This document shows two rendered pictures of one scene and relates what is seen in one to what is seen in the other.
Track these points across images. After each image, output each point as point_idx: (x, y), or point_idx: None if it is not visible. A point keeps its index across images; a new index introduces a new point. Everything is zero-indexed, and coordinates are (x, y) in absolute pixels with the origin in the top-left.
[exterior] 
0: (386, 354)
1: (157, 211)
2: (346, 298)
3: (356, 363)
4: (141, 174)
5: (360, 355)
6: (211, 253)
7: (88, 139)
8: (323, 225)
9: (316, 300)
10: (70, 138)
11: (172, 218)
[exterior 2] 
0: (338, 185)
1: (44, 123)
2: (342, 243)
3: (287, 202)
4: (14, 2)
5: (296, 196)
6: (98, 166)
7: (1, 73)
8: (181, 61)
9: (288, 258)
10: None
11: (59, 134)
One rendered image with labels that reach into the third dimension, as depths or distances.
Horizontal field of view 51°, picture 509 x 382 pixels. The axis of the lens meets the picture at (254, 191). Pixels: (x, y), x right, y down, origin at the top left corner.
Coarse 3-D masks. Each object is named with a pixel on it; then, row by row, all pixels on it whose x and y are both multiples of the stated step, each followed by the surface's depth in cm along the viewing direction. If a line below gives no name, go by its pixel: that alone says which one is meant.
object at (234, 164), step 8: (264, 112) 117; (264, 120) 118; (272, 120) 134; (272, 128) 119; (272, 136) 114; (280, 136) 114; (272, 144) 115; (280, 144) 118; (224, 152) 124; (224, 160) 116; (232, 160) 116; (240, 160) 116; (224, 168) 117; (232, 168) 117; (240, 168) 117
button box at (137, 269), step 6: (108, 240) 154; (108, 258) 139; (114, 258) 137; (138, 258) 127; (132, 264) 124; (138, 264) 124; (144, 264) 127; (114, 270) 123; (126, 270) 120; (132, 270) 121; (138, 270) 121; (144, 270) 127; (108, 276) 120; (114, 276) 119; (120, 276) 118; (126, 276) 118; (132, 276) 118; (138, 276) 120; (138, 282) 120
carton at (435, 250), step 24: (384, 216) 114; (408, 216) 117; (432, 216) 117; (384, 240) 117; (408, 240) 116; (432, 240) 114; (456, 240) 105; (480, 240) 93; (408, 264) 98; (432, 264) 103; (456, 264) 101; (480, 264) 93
+ + + + +
# What is being asked
The entries shown above must be restated word for word.

# Your response
This document shows two rendered pictures of one scene and relates what is seen in one to what is seen in the other.
Track these points across images. After each image, output each point as point_idx: (x, y), or point_idx: None if it is not visible. A point keeps its index across images; a new index introduces a new point. Everything is zero-indexed, and coordinates are (x, y) in absolute pixels with the origin in the top-left.
[exterior] 
0: (386, 354)
1: (157, 211)
2: (346, 298)
3: (356, 363)
4: (141, 174)
5: (360, 355)
6: (211, 253)
7: (88, 139)
8: (323, 225)
9: (316, 300)
10: (70, 138)
11: (172, 218)
[exterior 2] 
0: (338, 185)
1: (44, 123)
2: (342, 243)
3: (287, 202)
4: (14, 2)
5: (296, 196)
6: (98, 166)
7: (1, 73)
8: (181, 61)
9: (288, 258)
10: None
11: (59, 134)
One rendered image with labels that reach into the third dimension, as depths or distances.
Horizontal field of view 51°, picture 509 x 382 pixels. The axis of the lens meets the picture at (254, 191). Pixels: (x, y), x right, y down, origin at the top left corner.
Coarse 3-D masks. Each object is named with a pixel on it; then, row by row, all pixels on it whose x and y are both multiples of the stated step, each followed by the surface's depth in cm along the viewing direction. If a line below gives no name, go by its pixel: that alone says which one is meant.
object at (234, 164), step 8: (264, 112) 117; (264, 120) 118; (272, 120) 134; (272, 128) 119; (272, 136) 114; (280, 136) 114; (272, 144) 115; (280, 144) 118; (224, 152) 124; (224, 160) 116; (232, 160) 116; (240, 160) 116; (224, 168) 117; (232, 168) 117; (240, 168) 117
button box at (137, 269), step 6: (108, 240) 154; (108, 258) 139; (114, 258) 137; (138, 258) 127; (132, 264) 124; (138, 264) 124; (144, 264) 127; (114, 270) 123; (126, 270) 120; (132, 270) 121; (138, 270) 121; (144, 270) 127; (108, 276) 120; (114, 276) 119; (120, 276) 118; (126, 276) 118; (132, 276) 118; (138, 276) 120; (138, 282) 120
carton at (435, 250), step 24: (384, 216) 114; (408, 216) 117; (432, 216) 117; (384, 240) 117; (408, 240) 116; (432, 240) 114; (456, 240) 105; (480, 240) 93; (408, 264) 98; (432, 264) 103; (456, 264) 101; (480, 264) 93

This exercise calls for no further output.